Vitamin B12 definitely occurs when a person doesn’t get enough B12 from their foods they’re eating. Vitamin B12 is essential for the production of red blood cells and for staining healthy nerves. If a person lacks B12, this can lead to a lack of red blood cells in the body and damaged nerves. Vegans and vegetarians may be at risk of vitamin B12 deficiency because most B12-rich foods are of an animal origin. Some medical conditions can also affect a person’s absorption of B12 from food, such as pernicious anaemia.
One symptom of vitamin B12 deficiency to watch out for is migraine headaches
If vitamin B12 deficiency is left untreated, serious problems can occur affecting a person’s movement, their vision and memory.
A person deficient in B12 may also be at increased risk of infertility and stomach cancer.
To avoid these long-term health complications, it’s important to recognise the signs of vitamin b12 deficiency.
One symptom to watch out for is migraine headaches, and Thyroid Patient Advocacy outlines exactly what to look out for.
It says migraine headaches “may be preceded by a temporary blind spot in the centre of the field of vision, usually lasting about ten minutes, and sometimes followed by facial pain under the eyes”.

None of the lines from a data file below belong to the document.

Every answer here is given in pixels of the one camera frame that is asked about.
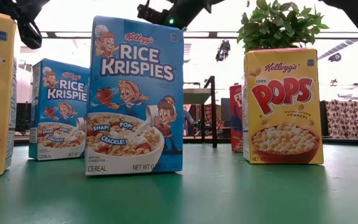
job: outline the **blue cereal box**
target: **blue cereal box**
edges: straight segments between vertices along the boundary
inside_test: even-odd
[[[29,157],[83,156],[89,69],[43,59],[33,66]]]
[[[182,170],[183,50],[179,29],[94,18],[86,175]]]

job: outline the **table surface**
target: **table surface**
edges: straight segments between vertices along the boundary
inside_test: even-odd
[[[250,165],[230,145],[185,144],[184,171],[86,177],[84,160],[37,162],[15,147],[0,176],[5,223],[358,223],[358,147],[323,166]]]

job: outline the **patterned curtain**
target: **patterned curtain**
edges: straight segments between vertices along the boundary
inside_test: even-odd
[[[328,133],[332,138],[358,139],[358,102],[326,102]]]
[[[196,105],[197,115],[196,120],[201,119],[201,105]],[[212,105],[205,105],[205,124],[212,125]],[[220,130],[224,127],[224,121],[222,121],[221,105],[216,105],[216,129]]]

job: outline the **green leaves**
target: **green leaves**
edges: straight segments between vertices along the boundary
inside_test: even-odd
[[[267,10],[266,0],[256,0],[256,5],[262,10]]]
[[[316,7],[303,7],[300,11],[293,2],[284,4],[274,0],[256,0],[257,7],[250,17],[243,13],[242,27],[237,31],[237,43],[243,42],[245,52],[255,49],[298,47],[313,44],[315,35],[329,27],[322,23],[323,16]]]

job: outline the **crackle character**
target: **crackle character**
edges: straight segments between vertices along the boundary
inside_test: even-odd
[[[119,49],[119,47],[115,46],[114,34],[109,32],[109,29],[104,25],[96,26],[94,33],[98,37],[94,43],[96,46],[96,56],[114,57],[114,52]]]
[[[63,119],[74,118],[78,114],[69,103],[59,103],[58,106]]]
[[[172,96],[165,96],[157,105],[157,108],[158,116],[154,117],[154,126],[161,131],[164,136],[165,142],[163,152],[167,150],[167,139],[169,139],[172,152],[181,154],[182,150],[176,147],[171,132],[171,126],[169,125],[169,123],[176,121],[178,116],[175,109],[175,99]]]
[[[45,67],[42,70],[42,73],[44,74],[44,77],[42,78],[42,81],[44,82],[43,86],[55,88],[56,84],[59,83],[59,81],[56,80],[55,72],[53,72],[51,68]]]
[[[123,103],[111,103],[109,107],[114,110],[125,108],[126,115],[136,116],[134,106],[143,105],[145,101],[149,100],[149,97],[143,95],[140,92],[139,86],[132,81],[120,80],[118,82],[118,88],[120,91],[119,97],[123,100]]]

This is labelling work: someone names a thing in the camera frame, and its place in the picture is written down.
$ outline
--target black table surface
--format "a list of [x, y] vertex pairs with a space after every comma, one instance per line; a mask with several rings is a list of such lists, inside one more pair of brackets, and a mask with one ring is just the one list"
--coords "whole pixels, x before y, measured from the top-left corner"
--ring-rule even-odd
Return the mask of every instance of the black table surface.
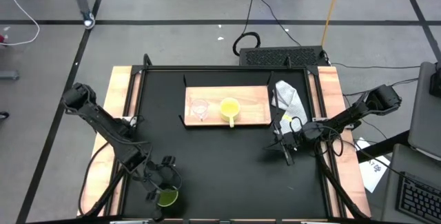
[[[176, 157], [183, 177], [178, 201], [163, 209], [166, 218], [325, 218], [322, 176], [311, 152], [294, 155], [287, 166], [281, 152], [263, 147], [273, 139], [269, 127], [185, 128], [178, 116], [185, 107], [185, 86], [266, 85], [268, 72], [148, 72], [139, 114], [145, 121], [136, 129], [138, 140], [153, 142], [152, 160]], [[312, 118], [307, 77], [302, 70], [275, 72], [297, 89], [309, 120]], [[271, 115], [276, 110], [271, 106]], [[146, 192], [128, 180], [122, 215], [149, 218]]]

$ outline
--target table leg
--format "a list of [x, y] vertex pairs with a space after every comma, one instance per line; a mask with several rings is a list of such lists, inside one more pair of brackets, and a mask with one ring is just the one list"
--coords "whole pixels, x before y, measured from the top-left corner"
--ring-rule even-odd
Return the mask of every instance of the table leg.
[[407, 139], [409, 138], [409, 131], [402, 132], [401, 134], [397, 134], [394, 137], [391, 137], [387, 140], [384, 140], [382, 142], [379, 142], [375, 145], [370, 145], [369, 147], [366, 147], [364, 149], [361, 149], [360, 151], [357, 151], [357, 158], [359, 163], [363, 163], [368, 161], [370, 158], [363, 154], [361, 151], [371, 155], [372, 157], [376, 158], [378, 156], [388, 154], [393, 151], [393, 147], [396, 144], [402, 144], [406, 146], [410, 146]]

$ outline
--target paper sheet
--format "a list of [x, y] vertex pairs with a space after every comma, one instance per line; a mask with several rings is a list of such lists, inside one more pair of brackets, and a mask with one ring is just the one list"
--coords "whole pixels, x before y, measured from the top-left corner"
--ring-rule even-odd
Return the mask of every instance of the paper sheet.
[[[362, 149], [370, 146], [370, 144], [361, 137], [360, 140], [357, 141], [357, 144]], [[384, 156], [379, 156], [377, 159], [388, 166], [390, 164], [390, 161], [387, 160]], [[373, 193], [375, 187], [380, 182], [380, 179], [386, 172], [386, 170], [387, 168], [382, 163], [376, 160], [370, 160], [360, 164], [361, 177], [363, 178], [365, 188], [369, 190], [369, 192]]]

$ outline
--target white cable
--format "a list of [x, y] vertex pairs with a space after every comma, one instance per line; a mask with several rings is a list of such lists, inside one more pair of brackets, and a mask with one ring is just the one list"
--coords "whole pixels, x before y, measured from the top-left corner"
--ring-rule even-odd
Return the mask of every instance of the white cable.
[[23, 41], [23, 42], [18, 42], [18, 43], [0, 43], [0, 45], [12, 46], [12, 45], [23, 45], [23, 44], [31, 43], [31, 42], [35, 41], [35, 39], [38, 37], [38, 35], [40, 33], [39, 24], [19, 5], [19, 3], [17, 3], [17, 0], [14, 0], [14, 2], [20, 8], [20, 10], [23, 11], [23, 13], [25, 13], [29, 17], [29, 19], [31, 19], [35, 23], [35, 25], [37, 26], [37, 33], [35, 34], [34, 38], [32, 38], [30, 41]]

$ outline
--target floor tile line
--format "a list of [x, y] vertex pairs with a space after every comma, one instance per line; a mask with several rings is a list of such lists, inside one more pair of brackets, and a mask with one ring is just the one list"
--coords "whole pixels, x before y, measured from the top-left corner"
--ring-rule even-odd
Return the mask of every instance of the floor tile line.
[[432, 31], [430, 30], [429, 25], [426, 22], [426, 19], [421, 11], [420, 6], [418, 5], [418, 2], [416, 0], [410, 0], [413, 11], [415, 11], [415, 14], [418, 18], [418, 20], [422, 24], [422, 29], [424, 30], [424, 34], [426, 35], [427, 41], [429, 42], [429, 45], [433, 51], [433, 54], [435, 55], [435, 58], [437, 61], [441, 61], [441, 51], [438, 47], [438, 42], [435, 40], [435, 37], [432, 34]]
[[[95, 16], [98, 13], [101, 1], [102, 0], [95, 0], [94, 2], [92, 12], [94, 13]], [[81, 59], [83, 58], [85, 47], [88, 44], [90, 33], [91, 30], [85, 30], [83, 36], [81, 37], [81, 41], [79, 43], [78, 50], [76, 51], [74, 61], [72, 62], [72, 67], [70, 68], [70, 72], [66, 80], [63, 92], [70, 89], [74, 83], [76, 74], [81, 64]], [[50, 126], [48, 136], [45, 140], [43, 149], [41, 151], [39, 160], [37, 162], [37, 166], [35, 168], [34, 174], [32, 175], [32, 179], [29, 184], [28, 191], [26, 192], [25, 198], [23, 200], [23, 204], [21, 206], [16, 223], [22, 224], [25, 223], [28, 219], [29, 212], [32, 207], [32, 203], [34, 202], [35, 194], [37, 193], [37, 190], [39, 188], [41, 177], [43, 176], [44, 169], [48, 162], [50, 151], [54, 144], [55, 137], [57, 135], [57, 131], [59, 129], [63, 114], [64, 114], [64, 107], [61, 105], [61, 103], [59, 103], [58, 108], [54, 115], [54, 119]]]
[[[283, 25], [322, 26], [325, 20], [279, 20]], [[98, 26], [184, 26], [184, 25], [244, 25], [244, 19], [206, 19], [206, 20], [96, 20]], [[83, 25], [81, 20], [37, 20], [40, 25]], [[273, 19], [251, 19], [252, 25], [278, 25]], [[0, 25], [33, 25], [31, 20], [0, 20]], [[405, 20], [331, 20], [331, 26], [441, 26], [441, 21]]]

“After the blind spot vanishes, there may be zigzag streaks through the vision that may last up to hours,” it adds.
“Even in the same person, there may be extreme variations in the headaches themselves.
“They may be quite severe with nausea or they may be virtually nonexistent.”
But how can it be a migraine if there’s virtually no pain?
It further advises: “Doctors say it’s a migraine if the described visual problems occur, whether there is significant pain or not.”
Other vitamin B12 deficiency symptoms
Bupa lists five other symptoms of the condition to look out for:
- Feeling very tired
- Breathlessness even after a little exercise
- Heart palpitations
- A reduce appetite
- A sore mouth and tongue
Treatment of vitamin B12 deficiency
If a person is not getting enough vitamin B12 from their diet they may be advised by a GP to eat more foods fortified with vitamin B12 or to take regular supplements.
Vitamin B12 injections may also be recommended, and for those with pernicious anaemia, injections may be required for the rest of their lives.
Experts say adults aged 19 to 64 require around 1.5 micrograms (mg) a day of vitamin B12, and unless you have pernicious anaemia, you should be able to get this through your diet.
If vitamin B12 deficiency is triggered by not including enough B12 in the diet, Harvard Health Publishing, part of Harvard Medical School, offers the “A list of B12 foods” on its website.